The Deli Creeps were an avant-garde metal band consisting of singer Maximum Bob, guitarist Buckethead, drummer Pinchface and various bass players, most recently Daniel Monti. Deli Creeps has never released an official album, but many of their songs have been repurposed for Buckethead's solo albums.

== Biography ==
The Deli Creeps formed in the late 1980s/early 1990s in Claremont, Southern California, United States, but shortly after moved to San Francisco. In 1991 they released their first demo tape with bassist Tony Black, after which they gained a strong loyal following before splitting up for the first time. Maximum Bob contributed to the John Zorn produced debut album of Mr. Bungle.

The band reformed in 1996 for the first time and released a second demo tape. In the interim only Buckethead through his contacts to John Zorn, Bill Laswell and Bootsy Collins had gained some public attention. Shortly after their second demo they had all moved on once again before reforming for the second time in 2003 with Josh Bockles on bass. They played some concerts in California. Buckethead was also guitarist for Guns N' Roses then.

Their first feature length album Dawn of the Deli Creeps was released in late 2005. Dan Monti (a technician for Metallica, Guns N' Roses and Serj Tankian), longtime Buckethead collaborator, performed on bass, alongside several tracks performed by Tony Black. Featured on the album is the title track for the Terry M. West horror movie Flesh for the Beast.

Some early video recordings of the band were released in 2006/07 on several Buckethead DVDs, including some complete concerts from 1990/91.

The band members of the last incarnation still work together on different projects. Maximum Bob contributed guest vocals to Buckethead's album Enter the Chicken (2005) and the Praxis release Profanation (Preparation for a Coming Darkness) (2008). Buckethead, Pinchface and Monti toured the US in 2005 as a trio.

Mike Patton has been quoted as saying: "They're so good they piss me off".

== Style ==
The band derives its name from delicatessen shop and creeps and usually enters the stage with aprons on (much like butchers). Buckethead uses variations of his famous face mask, but mostly wears hats instead of the bucket.

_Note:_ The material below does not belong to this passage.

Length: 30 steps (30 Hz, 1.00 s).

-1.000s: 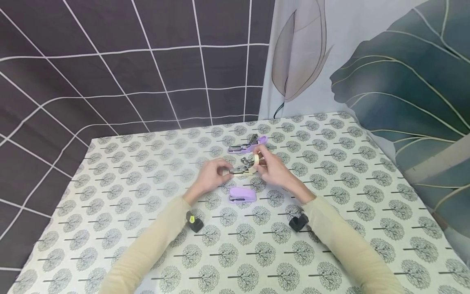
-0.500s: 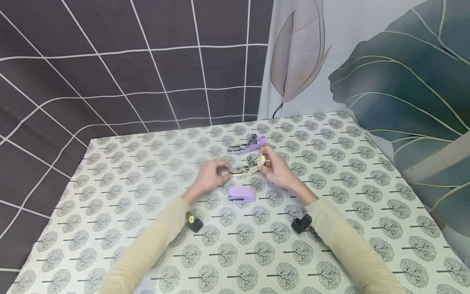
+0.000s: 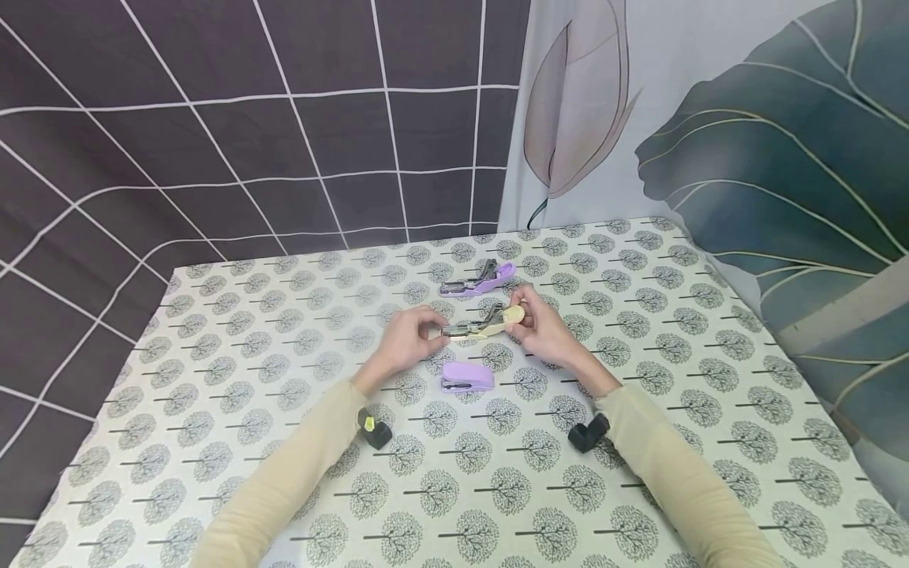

Distinctive marks of the formation in particular are Maximum Bob's lyrics of sex and personal life plus his differentiating recitation between melodic singing and psychotic screams. As a further trademark he developed a special form of recitative with onomatopoeic stuttering. Buckethead as the main instrumental performer supports or counteracts this with the use of all his typical stylistic devices: chromatic runs and dissonant playing noises, but also riffs and chord progressions or short citations from blues and country.

== Discography ==
- 1990: Demo Tape
- 1991: Demo Tape
- 1996: Demo Tape
- 2005: Flesh For The Beast soundtrack (rated and unrated versions)
- 2005: Dawn of the Deli Creeps
- Many live bootleg recordings can be found amongst traders and fans.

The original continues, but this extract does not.